*EXERCISE DATA*
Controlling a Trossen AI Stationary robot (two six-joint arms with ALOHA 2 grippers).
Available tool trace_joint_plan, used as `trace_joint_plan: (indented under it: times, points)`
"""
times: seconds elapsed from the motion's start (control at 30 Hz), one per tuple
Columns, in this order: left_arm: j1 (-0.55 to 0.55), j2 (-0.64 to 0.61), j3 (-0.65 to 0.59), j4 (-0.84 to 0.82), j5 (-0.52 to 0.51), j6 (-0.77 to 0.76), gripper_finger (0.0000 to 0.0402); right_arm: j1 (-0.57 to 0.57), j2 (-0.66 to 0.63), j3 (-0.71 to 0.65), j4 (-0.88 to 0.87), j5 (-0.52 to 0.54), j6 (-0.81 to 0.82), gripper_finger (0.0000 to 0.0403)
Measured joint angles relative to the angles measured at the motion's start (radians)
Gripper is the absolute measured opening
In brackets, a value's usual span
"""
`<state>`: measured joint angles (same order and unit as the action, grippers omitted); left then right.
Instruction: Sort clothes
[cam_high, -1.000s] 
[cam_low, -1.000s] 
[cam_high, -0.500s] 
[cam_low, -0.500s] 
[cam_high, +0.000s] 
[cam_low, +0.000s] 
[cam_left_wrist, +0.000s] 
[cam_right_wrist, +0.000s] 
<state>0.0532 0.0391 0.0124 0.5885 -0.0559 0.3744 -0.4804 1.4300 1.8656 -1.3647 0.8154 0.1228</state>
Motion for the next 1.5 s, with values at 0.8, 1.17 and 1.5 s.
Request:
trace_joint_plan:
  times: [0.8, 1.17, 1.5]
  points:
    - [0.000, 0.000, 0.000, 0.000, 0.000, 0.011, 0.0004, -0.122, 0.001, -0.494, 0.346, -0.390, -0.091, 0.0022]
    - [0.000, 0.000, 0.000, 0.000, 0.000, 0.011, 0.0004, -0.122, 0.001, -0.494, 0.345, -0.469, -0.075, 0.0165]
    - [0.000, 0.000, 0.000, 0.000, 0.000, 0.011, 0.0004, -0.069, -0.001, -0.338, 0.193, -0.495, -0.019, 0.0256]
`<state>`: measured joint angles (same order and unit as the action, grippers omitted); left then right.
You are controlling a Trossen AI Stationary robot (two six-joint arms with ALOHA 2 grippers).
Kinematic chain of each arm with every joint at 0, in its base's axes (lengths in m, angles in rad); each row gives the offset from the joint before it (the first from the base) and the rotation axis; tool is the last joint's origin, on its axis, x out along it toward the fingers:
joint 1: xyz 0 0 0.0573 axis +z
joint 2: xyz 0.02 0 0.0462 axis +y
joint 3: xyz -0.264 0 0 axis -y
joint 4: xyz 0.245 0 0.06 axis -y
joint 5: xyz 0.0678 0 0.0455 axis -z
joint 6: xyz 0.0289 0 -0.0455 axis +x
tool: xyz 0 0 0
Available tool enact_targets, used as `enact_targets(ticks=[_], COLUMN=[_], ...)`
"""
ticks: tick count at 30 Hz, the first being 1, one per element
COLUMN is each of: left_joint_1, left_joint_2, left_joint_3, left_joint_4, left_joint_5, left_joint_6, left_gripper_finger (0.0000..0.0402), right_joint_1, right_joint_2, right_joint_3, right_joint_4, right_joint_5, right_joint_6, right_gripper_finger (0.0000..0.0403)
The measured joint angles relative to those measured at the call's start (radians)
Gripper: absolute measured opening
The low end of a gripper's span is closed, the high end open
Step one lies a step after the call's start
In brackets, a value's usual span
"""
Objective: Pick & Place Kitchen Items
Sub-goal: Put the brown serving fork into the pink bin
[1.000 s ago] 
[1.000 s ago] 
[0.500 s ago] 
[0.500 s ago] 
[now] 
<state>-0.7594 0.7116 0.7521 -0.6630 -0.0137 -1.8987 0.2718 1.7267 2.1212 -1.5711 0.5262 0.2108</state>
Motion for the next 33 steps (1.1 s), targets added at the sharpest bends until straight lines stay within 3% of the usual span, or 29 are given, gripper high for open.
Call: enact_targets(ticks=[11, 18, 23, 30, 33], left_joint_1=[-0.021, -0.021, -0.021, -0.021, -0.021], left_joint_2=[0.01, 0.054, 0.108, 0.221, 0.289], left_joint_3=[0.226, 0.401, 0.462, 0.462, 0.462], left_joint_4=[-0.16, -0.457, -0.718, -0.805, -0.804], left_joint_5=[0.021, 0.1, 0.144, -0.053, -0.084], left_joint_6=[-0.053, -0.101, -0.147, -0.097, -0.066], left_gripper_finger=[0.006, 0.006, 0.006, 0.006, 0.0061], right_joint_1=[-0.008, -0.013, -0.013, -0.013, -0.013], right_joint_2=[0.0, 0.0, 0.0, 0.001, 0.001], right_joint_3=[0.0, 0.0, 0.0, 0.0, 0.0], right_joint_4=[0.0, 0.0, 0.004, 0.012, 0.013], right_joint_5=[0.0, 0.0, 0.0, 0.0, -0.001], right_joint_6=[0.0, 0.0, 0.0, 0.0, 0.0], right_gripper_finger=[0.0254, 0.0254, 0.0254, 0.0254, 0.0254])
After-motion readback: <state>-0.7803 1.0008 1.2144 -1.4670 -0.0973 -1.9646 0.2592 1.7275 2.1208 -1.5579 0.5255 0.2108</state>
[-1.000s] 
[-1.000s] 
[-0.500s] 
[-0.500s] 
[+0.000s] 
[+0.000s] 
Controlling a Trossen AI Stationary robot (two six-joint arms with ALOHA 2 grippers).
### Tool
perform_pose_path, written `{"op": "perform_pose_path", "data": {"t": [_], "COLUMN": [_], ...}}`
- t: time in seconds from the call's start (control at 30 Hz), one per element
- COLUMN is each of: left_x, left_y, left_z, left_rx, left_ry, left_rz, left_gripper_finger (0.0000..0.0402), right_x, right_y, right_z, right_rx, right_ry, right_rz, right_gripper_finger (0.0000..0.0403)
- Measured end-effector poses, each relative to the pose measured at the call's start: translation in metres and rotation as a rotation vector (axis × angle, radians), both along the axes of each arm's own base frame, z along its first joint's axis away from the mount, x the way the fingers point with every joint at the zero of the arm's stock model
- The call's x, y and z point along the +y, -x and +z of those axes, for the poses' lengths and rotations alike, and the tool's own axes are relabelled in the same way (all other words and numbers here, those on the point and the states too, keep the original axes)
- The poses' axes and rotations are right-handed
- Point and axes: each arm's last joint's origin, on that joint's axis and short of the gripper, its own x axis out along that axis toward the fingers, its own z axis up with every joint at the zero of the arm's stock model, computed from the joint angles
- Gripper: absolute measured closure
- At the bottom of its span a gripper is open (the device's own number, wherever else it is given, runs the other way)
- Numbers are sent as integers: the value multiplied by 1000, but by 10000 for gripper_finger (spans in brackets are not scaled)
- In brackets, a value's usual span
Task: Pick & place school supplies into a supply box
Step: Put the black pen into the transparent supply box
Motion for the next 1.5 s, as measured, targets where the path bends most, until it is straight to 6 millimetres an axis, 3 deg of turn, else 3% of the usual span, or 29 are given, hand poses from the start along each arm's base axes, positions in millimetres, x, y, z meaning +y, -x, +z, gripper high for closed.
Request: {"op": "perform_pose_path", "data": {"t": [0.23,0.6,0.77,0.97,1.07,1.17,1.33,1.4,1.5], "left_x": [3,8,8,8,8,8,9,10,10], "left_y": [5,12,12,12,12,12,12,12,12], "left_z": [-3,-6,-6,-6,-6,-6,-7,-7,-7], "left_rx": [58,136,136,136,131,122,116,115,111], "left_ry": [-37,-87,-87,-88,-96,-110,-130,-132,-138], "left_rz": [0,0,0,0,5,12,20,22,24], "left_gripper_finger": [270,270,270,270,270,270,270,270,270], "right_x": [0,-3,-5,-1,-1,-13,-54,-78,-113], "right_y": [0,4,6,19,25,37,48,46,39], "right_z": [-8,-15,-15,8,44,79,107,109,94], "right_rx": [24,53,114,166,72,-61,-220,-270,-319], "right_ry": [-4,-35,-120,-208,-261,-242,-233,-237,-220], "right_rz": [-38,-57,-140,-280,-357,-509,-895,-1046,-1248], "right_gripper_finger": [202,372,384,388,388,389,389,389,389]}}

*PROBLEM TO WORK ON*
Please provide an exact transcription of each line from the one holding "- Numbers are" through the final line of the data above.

*EXERCISE RESULT*
- Numbers are sent as integers: the value multiplied by 1000, but by 10000 for gripper_finger (spans in brackets are not scaled)
- In brackets, a value's usual span
Task: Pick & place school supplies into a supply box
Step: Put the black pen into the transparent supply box
Motion for the next 1.5 s, as measured, targets where the path bends most, until it is straight to 6 millimetres an axis, 3 deg of turn, else 3% of the usual span, or 29 are given, hand poses from the start along each arm's base axes, positions in millimetres, x, y, z meaning +y, -x, +z, gripper high for closed.
Request: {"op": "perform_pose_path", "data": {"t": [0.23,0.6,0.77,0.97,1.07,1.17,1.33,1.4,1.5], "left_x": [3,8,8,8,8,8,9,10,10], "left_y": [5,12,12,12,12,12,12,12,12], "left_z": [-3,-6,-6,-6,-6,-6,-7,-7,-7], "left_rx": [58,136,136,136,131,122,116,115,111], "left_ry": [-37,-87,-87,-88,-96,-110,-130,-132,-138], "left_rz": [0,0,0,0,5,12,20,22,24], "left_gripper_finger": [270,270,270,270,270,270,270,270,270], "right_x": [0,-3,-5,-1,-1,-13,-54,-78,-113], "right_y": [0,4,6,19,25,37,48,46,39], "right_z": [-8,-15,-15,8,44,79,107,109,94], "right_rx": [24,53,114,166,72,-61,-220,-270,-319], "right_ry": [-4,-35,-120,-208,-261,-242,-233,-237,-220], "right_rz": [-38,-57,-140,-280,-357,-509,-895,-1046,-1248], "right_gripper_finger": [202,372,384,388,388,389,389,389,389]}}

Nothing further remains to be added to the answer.